Construit en 1948, l’édifice a connu de grandes heures et abrité nombre de prestigieuses conventions internationales. Dédiée au rapprochement des peuples et au respect universel de la justice et des libertés fondamentales, l’Organisation des Nations unies pour l’éducation, la science et la culture n’a d’ailleurs jamais manqué d’égards pour un pays à l’héritage civilisationnel aussi foisonnant que le Liban. Cinq de nos sites les plus emblématiques sont inclus dans le patrimoine mondial et neuf autres figurent sur une liste indicative. Il reste que nous n’avons pas toujours payé de retour tant de délicates attentions. Plutôt que de récupérer nos trésors archéologiques dormant sous la mer, c’est cette dernière que nous nous obstinons à polluer en lui déversant nos ordures ménagères et déjections d’égouts. Et c’est aux stèles parfois millénaires de Nahr el-Kalb que l’on fait insulte cette fois, en ornant ce théâtre d’une prétentieuse construction appelée à loger, en toute mégalomanie, les stratèges du parti présidentiel…

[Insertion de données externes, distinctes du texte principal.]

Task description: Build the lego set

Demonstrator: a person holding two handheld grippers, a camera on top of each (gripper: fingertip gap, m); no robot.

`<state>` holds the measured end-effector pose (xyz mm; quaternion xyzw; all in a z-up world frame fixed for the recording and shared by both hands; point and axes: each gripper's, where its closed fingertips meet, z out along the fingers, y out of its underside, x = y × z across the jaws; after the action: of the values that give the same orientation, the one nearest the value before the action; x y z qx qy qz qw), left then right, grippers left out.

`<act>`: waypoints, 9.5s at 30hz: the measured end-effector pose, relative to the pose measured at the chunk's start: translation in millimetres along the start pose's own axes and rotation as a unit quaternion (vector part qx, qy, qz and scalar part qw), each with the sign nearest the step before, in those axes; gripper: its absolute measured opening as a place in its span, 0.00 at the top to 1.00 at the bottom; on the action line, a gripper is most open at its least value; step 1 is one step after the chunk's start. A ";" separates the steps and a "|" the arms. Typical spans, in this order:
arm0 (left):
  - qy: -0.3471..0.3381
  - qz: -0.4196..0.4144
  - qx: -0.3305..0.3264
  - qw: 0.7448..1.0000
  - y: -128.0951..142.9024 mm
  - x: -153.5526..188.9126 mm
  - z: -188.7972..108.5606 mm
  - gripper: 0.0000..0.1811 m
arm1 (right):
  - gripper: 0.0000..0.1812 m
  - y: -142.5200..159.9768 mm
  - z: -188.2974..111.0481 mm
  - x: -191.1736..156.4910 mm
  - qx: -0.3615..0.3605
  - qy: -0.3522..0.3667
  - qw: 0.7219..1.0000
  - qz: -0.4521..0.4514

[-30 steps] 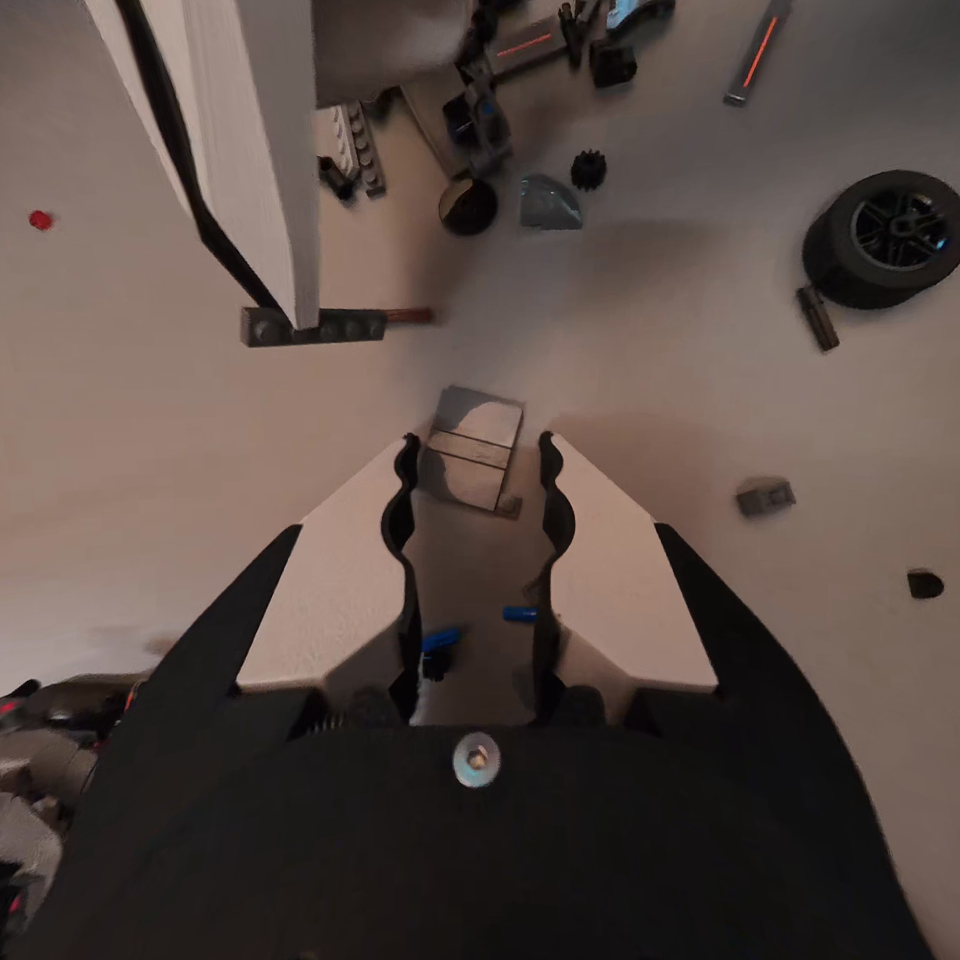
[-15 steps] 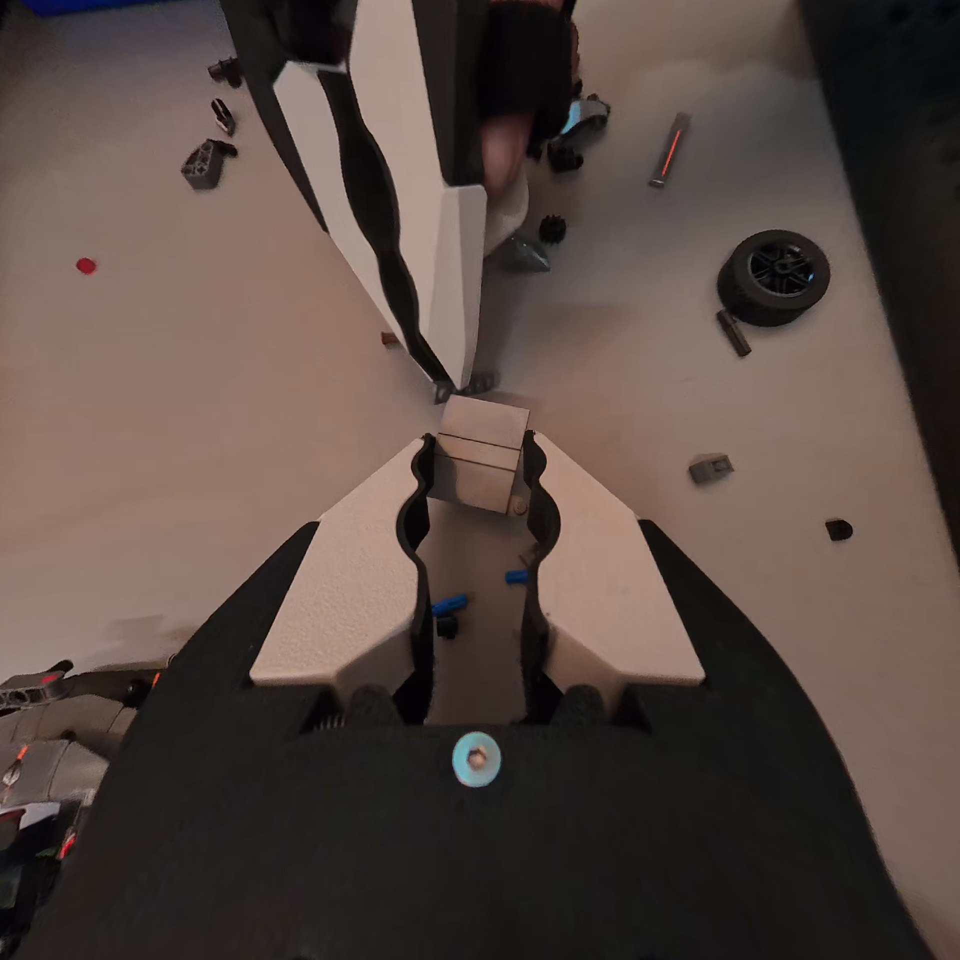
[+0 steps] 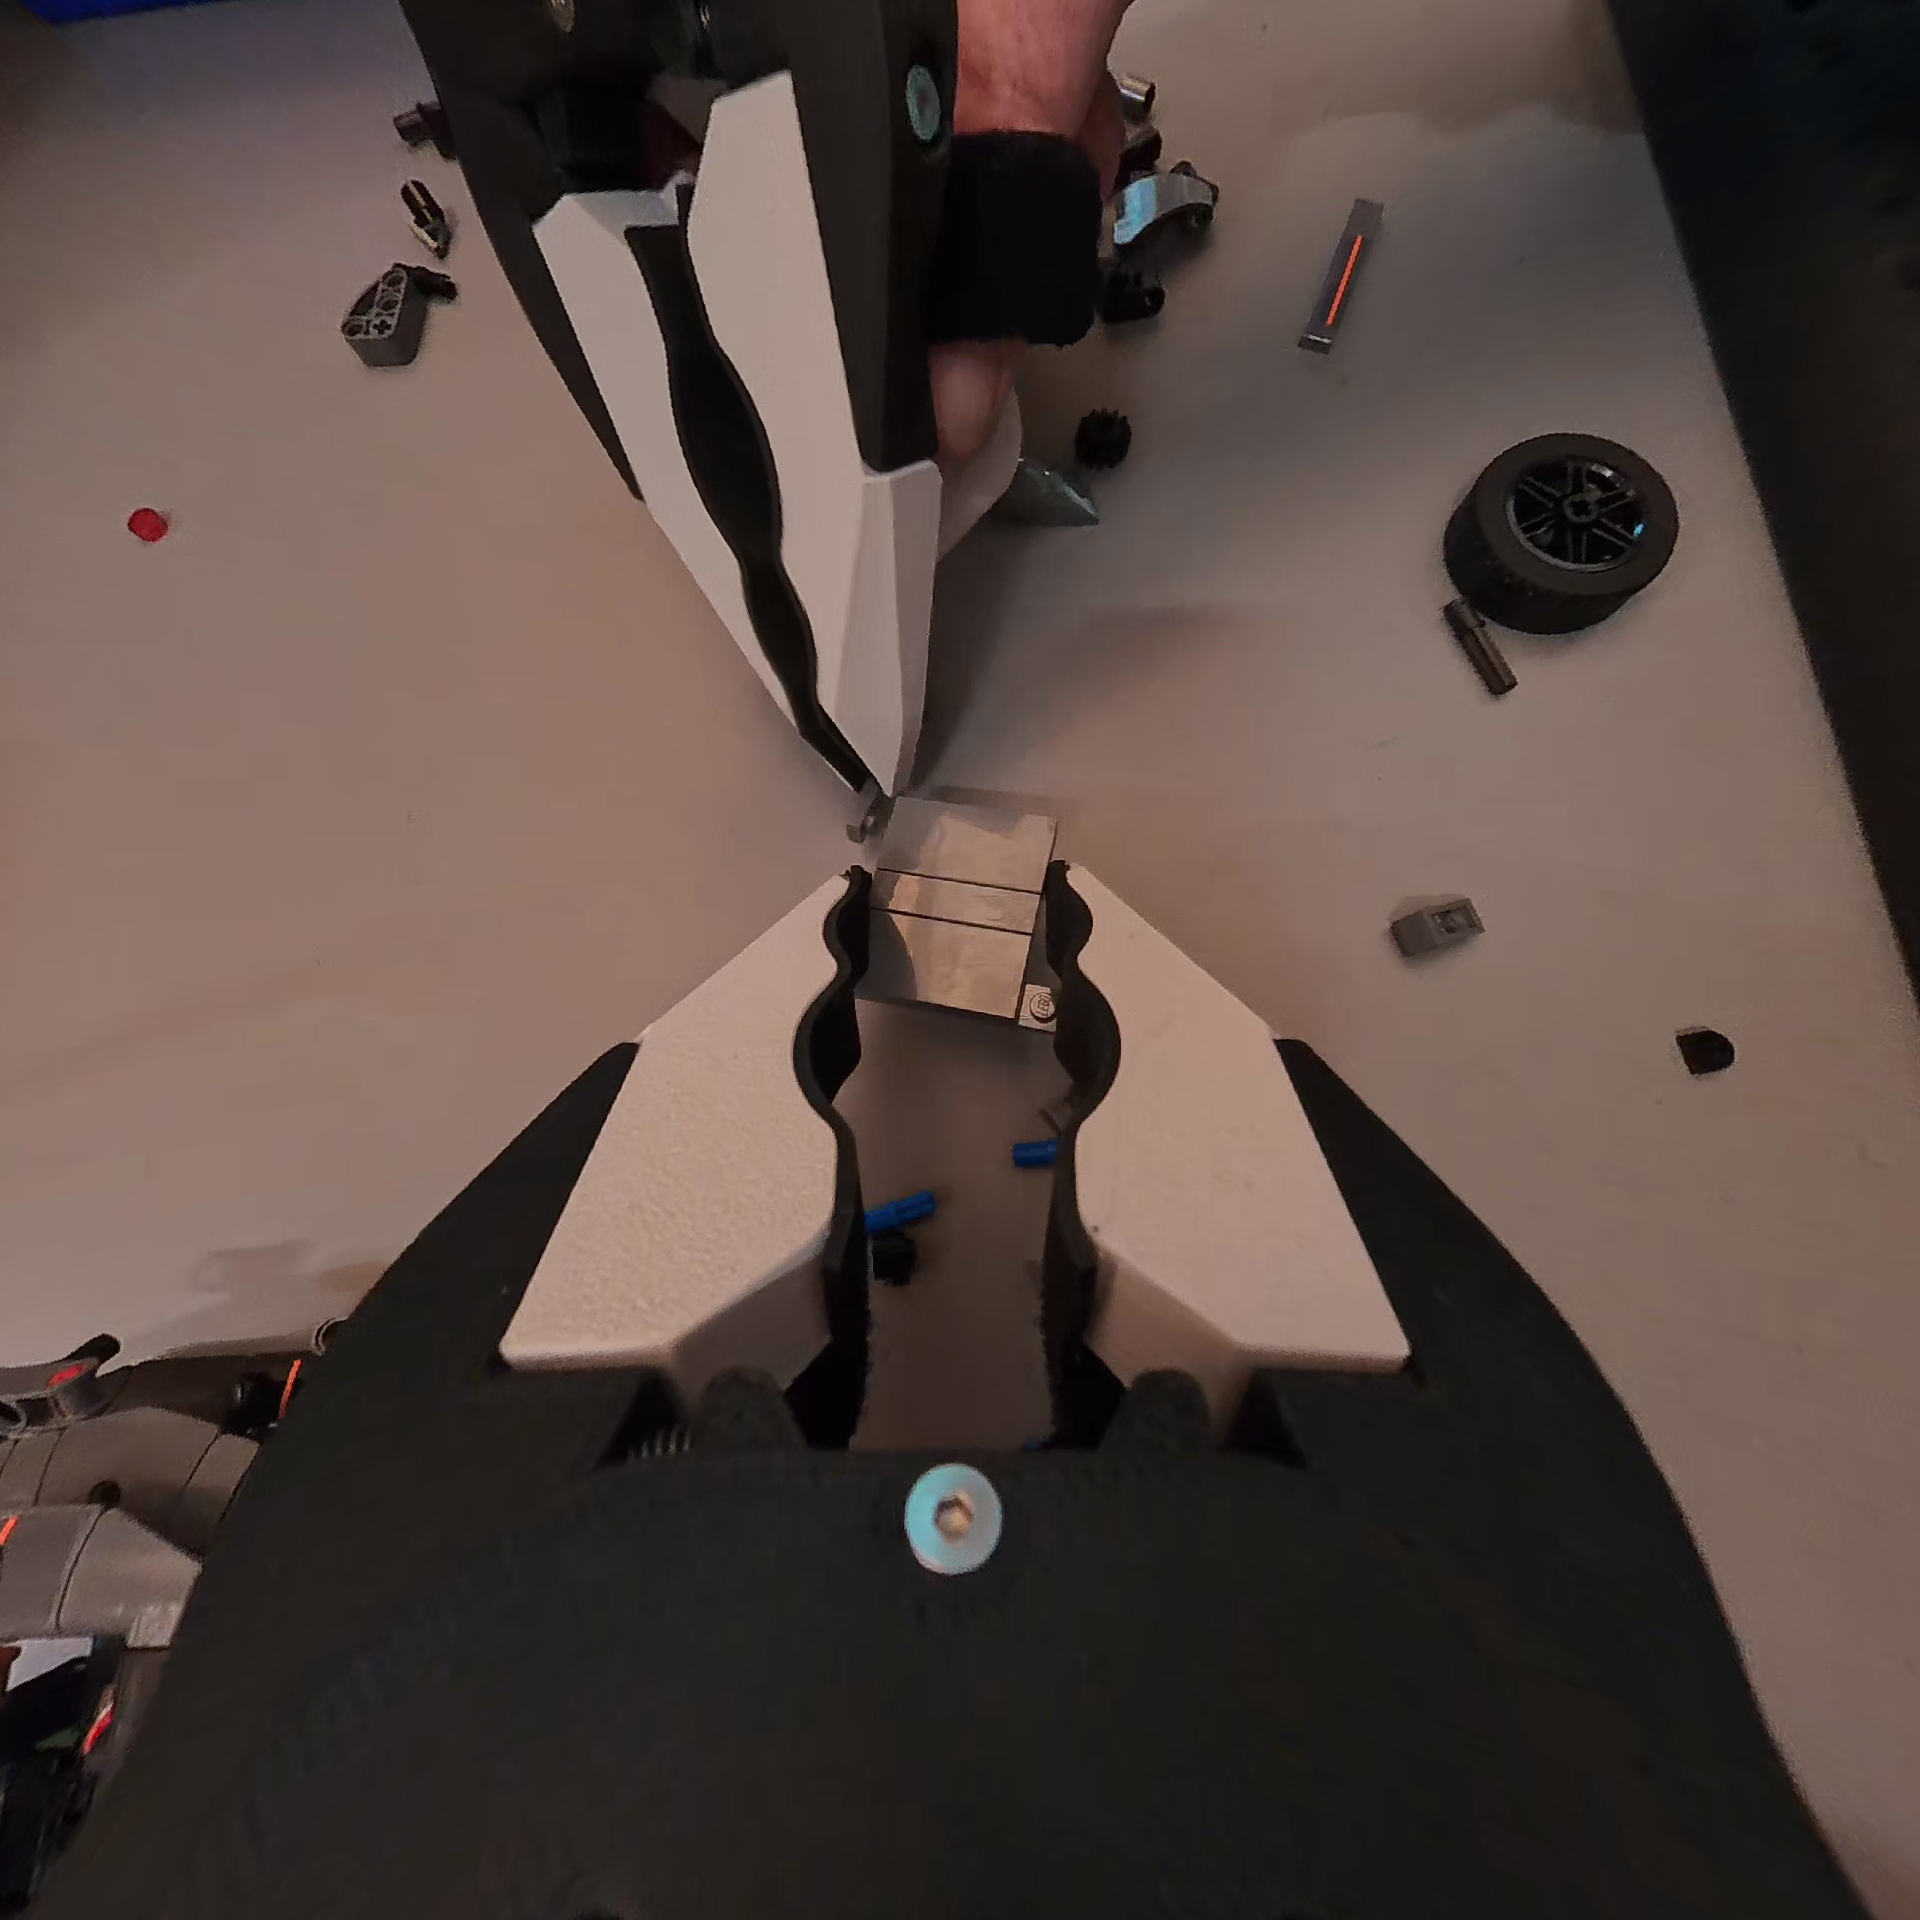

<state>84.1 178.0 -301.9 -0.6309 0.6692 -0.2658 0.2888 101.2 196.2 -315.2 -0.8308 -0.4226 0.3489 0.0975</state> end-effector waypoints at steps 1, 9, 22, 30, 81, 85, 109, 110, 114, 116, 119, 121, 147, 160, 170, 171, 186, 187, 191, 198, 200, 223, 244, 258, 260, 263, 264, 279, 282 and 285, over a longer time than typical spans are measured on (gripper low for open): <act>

Éducation, science, culture…


Qu’au palais de l’Unesco l’air soit plus respirable que sous la coupole de la place de l’Étoile, on ne peut que s’en féliciter pour la précieuse santé de nos parlementaires. Il y a pourtant, dans ce marathon législatif de trois jours, quelque chose d’incongru, et même de cocasse, malgré la solennité de l’heure. Non point certes que l’Assemblée nationale soit un ramassis de rustres mal dégrossis, d’ignares, d’illettrés ; oh non, on y trouve même maints individus de qualité. Pris dans son ensemble toutefois, c’est d’un genre de culture très précis, de culture politique, que manque paradoxalement le Parlement : celle-là dont découlent une saine conception de la démocratie, le respect de la Constitution et des règles relatives au système, le sens des responsabilités, la fidélité aux vœux et aspirations des électeurs. Déjà bien vieille est cette impardonnable tare, mais le malheur est qu’elle ne cesse de s’aggraver. En témoigne l’actuelle législature, produit d’une loi électorale bâtarde qui, entre autres aberrations, a voté, par pure démagogie, une hausse insensée des salaires sans s’embarrasser du moindre souci budgétaire.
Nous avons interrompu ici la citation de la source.